En l’espèce, la Maire du Quesnoy avait délivré, le 21 octobre 2025, un permis de construire. Par un arrêté du 6 janvier 2026, elle avait toutefois procédé au retrait de cette autorisation.
Le bénéficiaire du permis avait alors saisi le Juge des référés du Tribunal administratif de Lille, sur le fondement de l’article L. 521-1 du Code de justice administrative, afin d’obtenir la suspension de l’exécution de l’arrêté de retrait. Par une ordonnance du 6 février 2026, le juge des référés avait fait droit à cette demande. La commune du Quesnoy s’est pourvue en cassation contre cette ordonnance.
Dans ce contexte, le Conseil d’État a rappelé qu’aux termes de l’article L. 600-3-1 du Code de l’urbanisme :
« Lorsqu’un recours formé contre une décision d’opposition à déclaration préalable ou de refus de permis de construire, d’aménager ou de démolir est assorti d’un référé introduit sur le fondement de l’article L. 521-1 du Code de justice administrative, la condition d’urgence est présumée satisfaite. »
Bien que ces dispositions ne visent expressément que les décisions d’opposition à déclaration préalable et les refus de permis, le Conseil d’État juge que, compte tenu de leur objet, elles s’appliquent également aux référés dirigés contre les décisions par lesquelles l’administration retire une décision de non-opposition à déclaration préalable ou un permis de construire, d’aménager ou de démolir précédemment accordé :
« Il résulte de ces dispositions que, compte tenu de leur objet même, elles s’appliquent également aux référés introduits contre les décisions par lesquelles l’administration procède au retrait d’une décision de non-opposition à déclaration préalable ou d’un permis de construire, d’aménager ou de démolir préalablement accordé. »

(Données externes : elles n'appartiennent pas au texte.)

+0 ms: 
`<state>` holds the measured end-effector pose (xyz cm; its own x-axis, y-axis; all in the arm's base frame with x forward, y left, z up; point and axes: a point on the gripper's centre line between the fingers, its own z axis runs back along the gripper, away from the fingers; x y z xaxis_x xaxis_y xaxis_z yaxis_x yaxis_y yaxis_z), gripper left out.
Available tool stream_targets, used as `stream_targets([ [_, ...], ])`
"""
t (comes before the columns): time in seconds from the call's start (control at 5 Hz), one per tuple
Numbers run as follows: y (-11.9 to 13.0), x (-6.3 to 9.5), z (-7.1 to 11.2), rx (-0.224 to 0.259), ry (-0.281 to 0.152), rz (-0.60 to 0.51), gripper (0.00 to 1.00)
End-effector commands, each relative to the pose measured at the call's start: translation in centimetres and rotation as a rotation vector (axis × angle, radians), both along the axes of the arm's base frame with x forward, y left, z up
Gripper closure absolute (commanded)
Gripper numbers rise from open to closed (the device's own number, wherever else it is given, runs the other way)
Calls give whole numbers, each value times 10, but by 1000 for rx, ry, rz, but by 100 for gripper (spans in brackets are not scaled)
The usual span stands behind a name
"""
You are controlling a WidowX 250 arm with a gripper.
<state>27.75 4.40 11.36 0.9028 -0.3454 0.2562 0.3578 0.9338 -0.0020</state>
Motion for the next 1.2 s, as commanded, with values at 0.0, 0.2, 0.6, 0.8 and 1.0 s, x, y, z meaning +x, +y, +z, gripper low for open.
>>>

Ainsi, le bénéficiaire d’une autorisation retirée n’a pas à démontrer l’existence d’une situation d’urgence lorsqu’il demande la suspension de la décision de retrait.
Cette présomption n’est toutefois pas irréfragable. Elle peut être renversée lorsque l’administration justifie de circonstances particulières, dont l’existence doit être appréciée globalement par le juge des référés au regard de l’ensemble des circonstances de l’espèce.